Both the council, which passed the modifications, and the Bloomberg administration said the city was handling the surplus responsibly.
The director of the council’s financial division, Larian Angelo, explained that $354 million of the surplus was put into what’s called a Budget Stabilization Account. Some of that gets rolled into next year’s budget to help offset future expenses, and some helps pay down long-term debt.
That action, she said, was a way to narrow the gap next year, not increase spending. The revision also included shuffling smaller-ticket items between and within city agencies.
“We are very prudently setting some of those revenues aside for a rainy day in the only way we can, which is to put it in the BSA,” Ms. Angelo said.
A spokesman for Mr. Bloomberg, Jordan Barowitz, pointed out that the city recently slashed millions of dollars in spending to reduce the deficit. The mayor has also said he plans to cut $600 million in the next fiscal year.
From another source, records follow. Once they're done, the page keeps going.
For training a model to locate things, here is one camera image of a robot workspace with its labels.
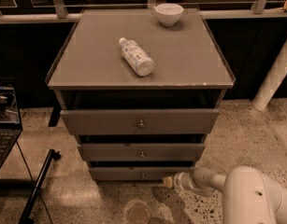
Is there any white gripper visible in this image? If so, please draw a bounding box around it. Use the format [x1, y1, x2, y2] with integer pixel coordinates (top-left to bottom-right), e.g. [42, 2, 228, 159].
[163, 173, 195, 190]

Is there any grey bottom drawer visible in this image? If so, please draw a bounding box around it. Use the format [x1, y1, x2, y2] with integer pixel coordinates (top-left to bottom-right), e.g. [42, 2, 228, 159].
[89, 161, 195, 182]

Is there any grey drawer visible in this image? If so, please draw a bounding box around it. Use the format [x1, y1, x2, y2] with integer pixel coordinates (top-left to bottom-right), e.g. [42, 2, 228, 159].
[78, 143, 205, 161]
[89, 161, 195, 182]
[61, 109, 219, 135]

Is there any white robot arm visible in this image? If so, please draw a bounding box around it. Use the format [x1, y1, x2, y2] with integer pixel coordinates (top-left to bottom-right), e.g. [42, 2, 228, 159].
[163, 166, 287, 224]

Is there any grey middle drawer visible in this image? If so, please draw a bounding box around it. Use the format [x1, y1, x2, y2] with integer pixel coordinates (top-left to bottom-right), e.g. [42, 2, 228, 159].
[78, 143, 205, 161]

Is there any grey top drawer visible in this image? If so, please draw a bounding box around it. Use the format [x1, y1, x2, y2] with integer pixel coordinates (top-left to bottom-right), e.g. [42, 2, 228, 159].
[61, 109, 219, 135]

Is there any grey drawer cabinet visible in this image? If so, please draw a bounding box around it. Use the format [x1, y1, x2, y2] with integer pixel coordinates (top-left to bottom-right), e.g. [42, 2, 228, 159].
[45, 7, 237, 173]

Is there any clear plastic water bottle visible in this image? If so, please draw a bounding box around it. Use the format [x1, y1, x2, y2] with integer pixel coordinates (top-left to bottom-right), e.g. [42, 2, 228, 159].
[119, 37, 154, 77]

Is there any black metal stand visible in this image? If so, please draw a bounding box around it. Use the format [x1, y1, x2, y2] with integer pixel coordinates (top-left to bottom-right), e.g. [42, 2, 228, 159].
[18, 149, 61, 224]

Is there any white diagonal pipe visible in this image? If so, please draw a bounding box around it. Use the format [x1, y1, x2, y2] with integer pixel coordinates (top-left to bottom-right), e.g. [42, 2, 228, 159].
[252, 39, 287, 111]

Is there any white ceramic bowl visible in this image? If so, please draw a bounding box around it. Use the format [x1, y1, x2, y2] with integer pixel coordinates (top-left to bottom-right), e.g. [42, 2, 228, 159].
[155, 3, 184, 26]

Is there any black laptop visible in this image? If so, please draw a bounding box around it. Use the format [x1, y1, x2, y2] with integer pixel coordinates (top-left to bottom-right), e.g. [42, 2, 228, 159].
[0, 77, 22, 169]

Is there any metal railing frame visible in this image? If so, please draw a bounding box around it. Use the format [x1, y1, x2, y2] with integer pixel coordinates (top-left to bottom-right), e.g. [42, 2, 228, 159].
[0, 0, 287, 25]

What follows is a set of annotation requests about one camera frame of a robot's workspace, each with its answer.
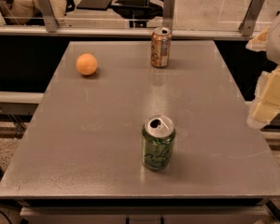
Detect black office chair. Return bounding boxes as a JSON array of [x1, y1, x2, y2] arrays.
[[77, 0, 165, 28]]

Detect green soda can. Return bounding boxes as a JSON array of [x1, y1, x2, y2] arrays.
[[142, 115, 175, 171]]

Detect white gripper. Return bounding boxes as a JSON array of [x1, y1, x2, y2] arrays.
[[245, 13, 280, 129]]

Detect right metal bracket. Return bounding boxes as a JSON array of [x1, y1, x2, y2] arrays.
[[238, 0, 265, 36]]

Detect metal bracket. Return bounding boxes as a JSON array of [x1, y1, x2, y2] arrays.
[[37, 0, 59, 33], [238, 0, 265, 36], [162, 0, 175, 30]]

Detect orange fruit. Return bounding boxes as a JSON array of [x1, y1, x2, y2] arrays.
[[76, 53, 98, 76]]

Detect beige bag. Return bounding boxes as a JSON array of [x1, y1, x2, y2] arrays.
[[6, 0, 67, 26]]

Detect middle metal bracket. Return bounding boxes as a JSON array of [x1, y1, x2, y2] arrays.
[[162, 0, 175, 30]]

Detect orange soda can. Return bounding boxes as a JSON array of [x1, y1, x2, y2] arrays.
[[151, 27, 172, 68]]

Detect left metal bracket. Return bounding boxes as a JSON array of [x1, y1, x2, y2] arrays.
[[37, 0, 59, 33]]

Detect metal rail bar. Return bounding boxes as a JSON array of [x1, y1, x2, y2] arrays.
[[0, 25, 259, 41]]

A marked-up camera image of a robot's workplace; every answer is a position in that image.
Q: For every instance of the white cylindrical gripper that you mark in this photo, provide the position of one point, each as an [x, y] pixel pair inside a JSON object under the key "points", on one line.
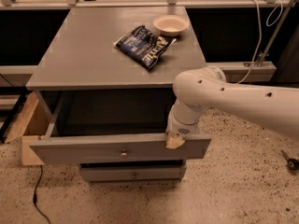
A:
{"points": [[181, 127]]}

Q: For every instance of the grey top drawer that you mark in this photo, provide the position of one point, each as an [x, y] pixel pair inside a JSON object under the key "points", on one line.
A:
{"points": [[105, 126]]}

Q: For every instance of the grey drawer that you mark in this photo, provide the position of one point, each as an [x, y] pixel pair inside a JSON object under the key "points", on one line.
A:
{"points": [[132, 173], [105, 126]]}

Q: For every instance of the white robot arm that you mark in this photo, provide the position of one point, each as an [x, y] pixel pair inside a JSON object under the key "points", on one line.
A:
{"points": [[274, 108]]}

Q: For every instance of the grey bottom drawer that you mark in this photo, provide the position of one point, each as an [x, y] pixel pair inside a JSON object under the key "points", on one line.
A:
{"points": [[132, 173]]}

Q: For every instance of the grey drawer cabinet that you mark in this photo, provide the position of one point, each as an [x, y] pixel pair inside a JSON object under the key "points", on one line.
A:
{"points": [[82, 57]]}

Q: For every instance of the blue chip bag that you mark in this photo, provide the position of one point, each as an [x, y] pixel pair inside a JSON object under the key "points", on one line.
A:
{"points": [[143, 46]]}

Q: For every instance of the white paper bowl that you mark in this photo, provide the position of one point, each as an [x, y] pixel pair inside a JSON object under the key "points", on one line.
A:
{"points": [[171, 25]]}

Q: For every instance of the black tool on floor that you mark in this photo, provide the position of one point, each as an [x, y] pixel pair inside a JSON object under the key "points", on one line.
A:
{"points": [[292, 164]]}

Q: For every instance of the slanted metal pole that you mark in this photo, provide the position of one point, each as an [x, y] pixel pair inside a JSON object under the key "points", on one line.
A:
{"points": [[283, 17]]}

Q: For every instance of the light wooden box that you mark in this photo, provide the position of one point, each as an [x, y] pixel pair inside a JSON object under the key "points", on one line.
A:
{"points": [[30, 124]]}

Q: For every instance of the grey metal railing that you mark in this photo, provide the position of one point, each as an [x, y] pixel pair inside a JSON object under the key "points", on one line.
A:
{"points": [[217, 24]]}

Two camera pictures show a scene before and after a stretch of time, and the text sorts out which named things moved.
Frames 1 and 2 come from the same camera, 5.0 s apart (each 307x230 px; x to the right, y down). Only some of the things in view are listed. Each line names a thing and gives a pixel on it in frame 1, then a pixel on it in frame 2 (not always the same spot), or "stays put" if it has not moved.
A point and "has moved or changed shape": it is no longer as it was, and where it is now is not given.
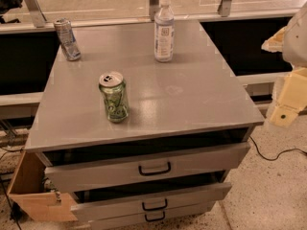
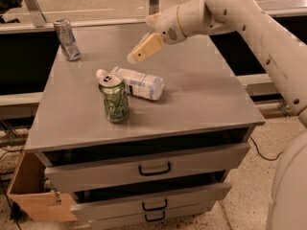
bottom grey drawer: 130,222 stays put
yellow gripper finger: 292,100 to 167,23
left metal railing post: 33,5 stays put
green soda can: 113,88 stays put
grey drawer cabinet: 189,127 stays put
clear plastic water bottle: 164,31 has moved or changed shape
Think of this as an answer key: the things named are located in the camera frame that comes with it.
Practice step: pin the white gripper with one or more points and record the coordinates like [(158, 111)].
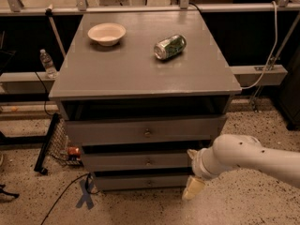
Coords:
[(198, 164)]

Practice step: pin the grey drawer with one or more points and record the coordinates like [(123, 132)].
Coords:
[(135, 161), (141, 182), (145, 131)]

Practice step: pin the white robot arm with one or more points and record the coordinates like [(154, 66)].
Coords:
[(231, 152)]

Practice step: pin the grey bottom drawer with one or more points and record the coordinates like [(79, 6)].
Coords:
[(141, 182)]

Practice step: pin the grey drawer cabinet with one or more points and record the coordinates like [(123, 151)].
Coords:
[(127, 82)]

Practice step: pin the grey top drawer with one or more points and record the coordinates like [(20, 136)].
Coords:
[(145, 131)]

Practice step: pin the blue tape cross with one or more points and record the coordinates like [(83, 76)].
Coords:
[(86, 196)]

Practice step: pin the orange red small object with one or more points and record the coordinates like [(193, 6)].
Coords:
[(73, 153)]

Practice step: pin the green soda can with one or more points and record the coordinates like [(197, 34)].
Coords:
[(170, 47)]

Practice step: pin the black mesh rack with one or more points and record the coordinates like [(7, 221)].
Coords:
[(57, 146)]

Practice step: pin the white bowl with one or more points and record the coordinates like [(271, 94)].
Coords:
[(107, 34)]

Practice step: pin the clear plastic water bottle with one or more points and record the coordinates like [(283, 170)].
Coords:
[(48, 64)]

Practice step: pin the wooden stick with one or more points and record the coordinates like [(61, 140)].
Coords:
[(49, 14)]

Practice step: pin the metal rail frame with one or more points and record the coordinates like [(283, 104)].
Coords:
[(150, 3)]
A senior fellow at the Manhattan Institute, Steven Malanga, said, however, that the city should be putting more of the most recent $628 million surplus into the Budget Stabilization Account, paying down the debt, or returning surplus money to taxpayers.
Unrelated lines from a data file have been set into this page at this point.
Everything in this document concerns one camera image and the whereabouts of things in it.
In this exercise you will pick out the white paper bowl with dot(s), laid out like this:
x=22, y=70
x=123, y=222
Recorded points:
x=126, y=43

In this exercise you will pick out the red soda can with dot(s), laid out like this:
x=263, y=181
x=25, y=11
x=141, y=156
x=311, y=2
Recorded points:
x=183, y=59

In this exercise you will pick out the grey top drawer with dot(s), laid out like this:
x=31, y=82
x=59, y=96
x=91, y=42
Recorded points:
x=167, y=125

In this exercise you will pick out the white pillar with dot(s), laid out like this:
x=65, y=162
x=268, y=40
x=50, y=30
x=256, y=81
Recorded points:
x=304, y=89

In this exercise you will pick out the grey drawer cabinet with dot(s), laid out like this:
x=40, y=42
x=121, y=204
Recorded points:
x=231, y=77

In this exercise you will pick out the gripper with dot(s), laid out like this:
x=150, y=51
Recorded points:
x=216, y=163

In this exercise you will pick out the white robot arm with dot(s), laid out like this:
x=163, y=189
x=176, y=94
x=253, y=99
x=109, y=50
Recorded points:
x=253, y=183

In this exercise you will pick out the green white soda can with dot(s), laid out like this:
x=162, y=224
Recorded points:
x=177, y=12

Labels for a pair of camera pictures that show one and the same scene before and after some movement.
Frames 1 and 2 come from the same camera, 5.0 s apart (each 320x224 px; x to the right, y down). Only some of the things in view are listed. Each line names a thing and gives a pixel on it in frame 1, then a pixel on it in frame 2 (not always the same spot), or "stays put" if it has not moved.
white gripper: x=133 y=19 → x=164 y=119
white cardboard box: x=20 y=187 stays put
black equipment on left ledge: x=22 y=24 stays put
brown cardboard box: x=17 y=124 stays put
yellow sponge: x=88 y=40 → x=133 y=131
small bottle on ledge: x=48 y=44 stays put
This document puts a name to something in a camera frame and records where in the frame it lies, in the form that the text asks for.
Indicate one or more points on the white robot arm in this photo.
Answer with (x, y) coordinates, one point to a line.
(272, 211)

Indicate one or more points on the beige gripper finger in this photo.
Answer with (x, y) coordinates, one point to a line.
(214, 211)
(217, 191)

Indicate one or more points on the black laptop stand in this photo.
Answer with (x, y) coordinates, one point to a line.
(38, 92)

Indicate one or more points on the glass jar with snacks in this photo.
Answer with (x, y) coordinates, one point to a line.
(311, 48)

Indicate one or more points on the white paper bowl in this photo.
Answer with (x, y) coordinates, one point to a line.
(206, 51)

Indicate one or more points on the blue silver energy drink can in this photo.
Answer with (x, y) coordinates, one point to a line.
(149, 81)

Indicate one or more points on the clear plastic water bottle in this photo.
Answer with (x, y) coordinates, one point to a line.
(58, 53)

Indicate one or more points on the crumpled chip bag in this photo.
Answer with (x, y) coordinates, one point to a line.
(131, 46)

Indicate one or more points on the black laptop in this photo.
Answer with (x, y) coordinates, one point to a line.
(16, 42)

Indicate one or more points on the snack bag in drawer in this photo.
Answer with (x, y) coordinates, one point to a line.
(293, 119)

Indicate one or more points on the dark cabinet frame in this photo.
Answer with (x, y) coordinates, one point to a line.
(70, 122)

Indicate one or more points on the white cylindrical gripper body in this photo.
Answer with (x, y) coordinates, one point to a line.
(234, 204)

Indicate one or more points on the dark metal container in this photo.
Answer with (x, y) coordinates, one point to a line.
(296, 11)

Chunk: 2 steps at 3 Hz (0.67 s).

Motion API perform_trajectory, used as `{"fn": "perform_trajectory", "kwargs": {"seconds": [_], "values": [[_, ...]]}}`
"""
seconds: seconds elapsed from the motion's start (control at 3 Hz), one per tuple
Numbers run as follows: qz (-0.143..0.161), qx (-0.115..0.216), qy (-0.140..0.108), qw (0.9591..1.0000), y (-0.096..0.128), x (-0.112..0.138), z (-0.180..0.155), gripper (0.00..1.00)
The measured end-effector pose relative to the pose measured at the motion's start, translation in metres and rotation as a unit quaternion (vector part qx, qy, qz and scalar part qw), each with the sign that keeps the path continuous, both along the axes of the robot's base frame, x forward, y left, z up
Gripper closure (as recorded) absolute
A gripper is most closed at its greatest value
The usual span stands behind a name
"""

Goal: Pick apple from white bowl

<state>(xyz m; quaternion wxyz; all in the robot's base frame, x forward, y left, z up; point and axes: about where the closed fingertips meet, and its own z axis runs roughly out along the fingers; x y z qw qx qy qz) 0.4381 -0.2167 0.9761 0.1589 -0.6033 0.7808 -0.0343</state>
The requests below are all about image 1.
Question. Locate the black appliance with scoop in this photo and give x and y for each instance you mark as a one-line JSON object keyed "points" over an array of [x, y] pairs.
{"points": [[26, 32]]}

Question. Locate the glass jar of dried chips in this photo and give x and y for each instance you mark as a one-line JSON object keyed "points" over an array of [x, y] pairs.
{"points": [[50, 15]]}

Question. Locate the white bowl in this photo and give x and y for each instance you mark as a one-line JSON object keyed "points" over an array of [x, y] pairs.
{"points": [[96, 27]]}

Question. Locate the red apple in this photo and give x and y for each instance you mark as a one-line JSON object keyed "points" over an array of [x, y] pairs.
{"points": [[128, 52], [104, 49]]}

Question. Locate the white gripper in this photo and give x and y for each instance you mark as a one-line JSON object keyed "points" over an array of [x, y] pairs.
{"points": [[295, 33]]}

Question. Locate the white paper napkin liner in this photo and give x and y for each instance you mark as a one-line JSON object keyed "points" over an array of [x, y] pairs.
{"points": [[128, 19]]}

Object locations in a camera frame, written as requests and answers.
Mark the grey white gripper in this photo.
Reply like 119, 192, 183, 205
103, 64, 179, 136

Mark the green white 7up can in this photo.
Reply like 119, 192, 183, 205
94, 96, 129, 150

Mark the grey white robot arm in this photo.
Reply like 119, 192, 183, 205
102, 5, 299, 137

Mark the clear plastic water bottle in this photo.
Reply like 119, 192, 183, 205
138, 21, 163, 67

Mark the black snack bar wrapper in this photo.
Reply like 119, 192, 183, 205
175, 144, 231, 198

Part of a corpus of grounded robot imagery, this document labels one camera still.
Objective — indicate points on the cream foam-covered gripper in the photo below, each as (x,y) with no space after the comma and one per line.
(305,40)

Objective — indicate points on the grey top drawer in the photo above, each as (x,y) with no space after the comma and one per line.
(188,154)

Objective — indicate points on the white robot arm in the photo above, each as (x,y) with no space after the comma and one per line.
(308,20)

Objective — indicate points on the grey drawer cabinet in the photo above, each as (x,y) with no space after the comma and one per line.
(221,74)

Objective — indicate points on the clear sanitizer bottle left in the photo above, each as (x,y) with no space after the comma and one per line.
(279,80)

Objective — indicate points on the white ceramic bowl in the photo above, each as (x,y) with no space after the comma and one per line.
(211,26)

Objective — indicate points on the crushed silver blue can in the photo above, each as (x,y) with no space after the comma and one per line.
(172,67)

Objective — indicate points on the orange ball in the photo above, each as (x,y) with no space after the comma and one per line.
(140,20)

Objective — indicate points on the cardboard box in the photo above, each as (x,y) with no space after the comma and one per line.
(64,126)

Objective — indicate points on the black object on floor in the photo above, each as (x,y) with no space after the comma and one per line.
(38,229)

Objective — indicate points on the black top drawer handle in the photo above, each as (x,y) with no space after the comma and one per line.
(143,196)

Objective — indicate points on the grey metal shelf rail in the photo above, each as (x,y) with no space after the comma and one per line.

“Some of this money that is considered quote surplus is the result of the fact that the city raised taxes by more than $1 billion,” Mr. Malanga said, pointing to the 18% property-tax increase adopted early last year.
Mr. Malanga said plunking $87 million more into education would not make for improvements in the city school system. “The question that we keep asking is: Will it ever by enough?” he said. “Every time there is extra money, whether it’s from Wall Street or wherever, it just goes into education, and it doesn’t seem to have much of an effect.”
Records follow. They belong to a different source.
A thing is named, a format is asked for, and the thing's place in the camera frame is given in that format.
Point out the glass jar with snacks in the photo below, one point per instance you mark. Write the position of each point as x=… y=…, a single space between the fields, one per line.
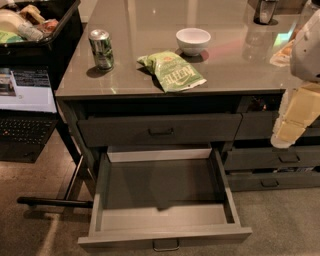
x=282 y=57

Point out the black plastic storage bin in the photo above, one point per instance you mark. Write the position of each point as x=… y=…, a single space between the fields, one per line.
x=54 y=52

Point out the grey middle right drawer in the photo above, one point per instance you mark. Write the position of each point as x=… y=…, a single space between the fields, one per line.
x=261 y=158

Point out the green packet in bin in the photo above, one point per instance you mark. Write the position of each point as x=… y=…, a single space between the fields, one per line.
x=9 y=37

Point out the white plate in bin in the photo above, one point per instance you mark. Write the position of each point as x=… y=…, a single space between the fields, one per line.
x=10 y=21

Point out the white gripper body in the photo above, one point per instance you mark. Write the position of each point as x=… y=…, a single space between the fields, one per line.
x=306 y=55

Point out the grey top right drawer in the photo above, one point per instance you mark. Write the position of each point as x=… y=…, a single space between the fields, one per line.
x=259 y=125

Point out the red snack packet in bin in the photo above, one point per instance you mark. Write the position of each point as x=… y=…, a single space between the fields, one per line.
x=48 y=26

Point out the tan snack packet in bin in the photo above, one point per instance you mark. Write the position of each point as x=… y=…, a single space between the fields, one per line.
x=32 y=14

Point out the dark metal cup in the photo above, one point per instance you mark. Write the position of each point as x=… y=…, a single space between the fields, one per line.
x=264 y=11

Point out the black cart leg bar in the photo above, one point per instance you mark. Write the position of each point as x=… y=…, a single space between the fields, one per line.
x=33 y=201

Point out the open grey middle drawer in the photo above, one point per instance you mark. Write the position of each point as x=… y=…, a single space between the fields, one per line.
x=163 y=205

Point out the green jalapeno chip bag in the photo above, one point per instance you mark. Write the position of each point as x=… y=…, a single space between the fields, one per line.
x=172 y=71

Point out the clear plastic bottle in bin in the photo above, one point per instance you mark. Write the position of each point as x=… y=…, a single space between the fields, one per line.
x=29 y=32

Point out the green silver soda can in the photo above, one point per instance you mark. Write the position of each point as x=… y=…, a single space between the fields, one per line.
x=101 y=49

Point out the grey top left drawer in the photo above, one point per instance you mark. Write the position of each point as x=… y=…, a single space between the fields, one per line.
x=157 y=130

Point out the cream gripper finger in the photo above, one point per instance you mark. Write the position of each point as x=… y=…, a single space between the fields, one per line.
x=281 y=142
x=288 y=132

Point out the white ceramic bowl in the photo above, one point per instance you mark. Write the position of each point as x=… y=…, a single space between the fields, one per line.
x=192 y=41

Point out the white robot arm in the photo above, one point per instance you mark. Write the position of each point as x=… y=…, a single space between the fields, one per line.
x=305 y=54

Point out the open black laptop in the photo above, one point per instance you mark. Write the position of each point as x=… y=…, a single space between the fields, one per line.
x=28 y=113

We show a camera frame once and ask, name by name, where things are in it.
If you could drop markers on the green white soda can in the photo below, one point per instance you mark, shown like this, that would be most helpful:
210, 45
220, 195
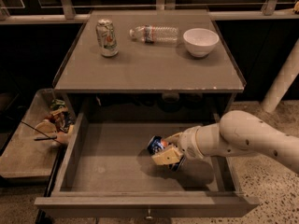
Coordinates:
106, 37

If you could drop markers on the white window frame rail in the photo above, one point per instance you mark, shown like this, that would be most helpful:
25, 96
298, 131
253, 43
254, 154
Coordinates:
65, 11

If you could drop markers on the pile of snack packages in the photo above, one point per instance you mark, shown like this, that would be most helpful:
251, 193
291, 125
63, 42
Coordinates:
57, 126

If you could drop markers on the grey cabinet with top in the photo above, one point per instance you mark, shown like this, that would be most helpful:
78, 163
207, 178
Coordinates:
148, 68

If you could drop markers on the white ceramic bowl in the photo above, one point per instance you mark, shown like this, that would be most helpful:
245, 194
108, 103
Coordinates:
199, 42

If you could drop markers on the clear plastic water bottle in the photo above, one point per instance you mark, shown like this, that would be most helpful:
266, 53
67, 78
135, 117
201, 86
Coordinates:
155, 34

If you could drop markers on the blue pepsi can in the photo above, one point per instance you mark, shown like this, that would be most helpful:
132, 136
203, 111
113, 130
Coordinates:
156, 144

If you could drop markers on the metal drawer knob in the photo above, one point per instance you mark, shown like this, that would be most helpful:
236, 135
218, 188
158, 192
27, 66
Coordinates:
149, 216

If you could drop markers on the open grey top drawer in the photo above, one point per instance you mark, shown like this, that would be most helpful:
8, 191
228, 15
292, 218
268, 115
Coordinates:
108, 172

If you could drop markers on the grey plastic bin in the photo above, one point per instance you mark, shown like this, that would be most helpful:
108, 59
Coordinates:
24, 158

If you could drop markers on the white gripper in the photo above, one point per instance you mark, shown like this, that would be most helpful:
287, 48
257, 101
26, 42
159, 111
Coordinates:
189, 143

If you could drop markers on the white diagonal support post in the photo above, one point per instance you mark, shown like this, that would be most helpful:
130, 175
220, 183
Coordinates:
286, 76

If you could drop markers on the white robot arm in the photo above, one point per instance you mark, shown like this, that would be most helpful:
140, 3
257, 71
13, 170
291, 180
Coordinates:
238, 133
His view comes in stark contrast to a recommendation made a few weeks ago by a court-appointed panel. The recommendation, which is not related to the $87 million modification, called on Albany to increase funds for New York City schools by $5.6 billion over the next four years and to invest another $9.2 billion in construction and renovations. It grew out of a court decision last year, which found that not all students in city public schools were getting the “sound, basic education” guaranteed by the state.
A spokesman from the Independent Budget Office, an independent watchdog agency that is part of city government, said much of the $87 million in education spending was made up of one-time costs. The IBO released a report last week predicting that the city would post a $1 billion surplus – almost twice the original projection – and have a smaller budget deficit. Other agencies had projections that were more grim.
Yesterday, the IBO spokesman, Doug Turetsky, said the budget is constantly in motion.
“Budgets are not static sort of things, “he said. “They are constantly in motion. They are always being revised.”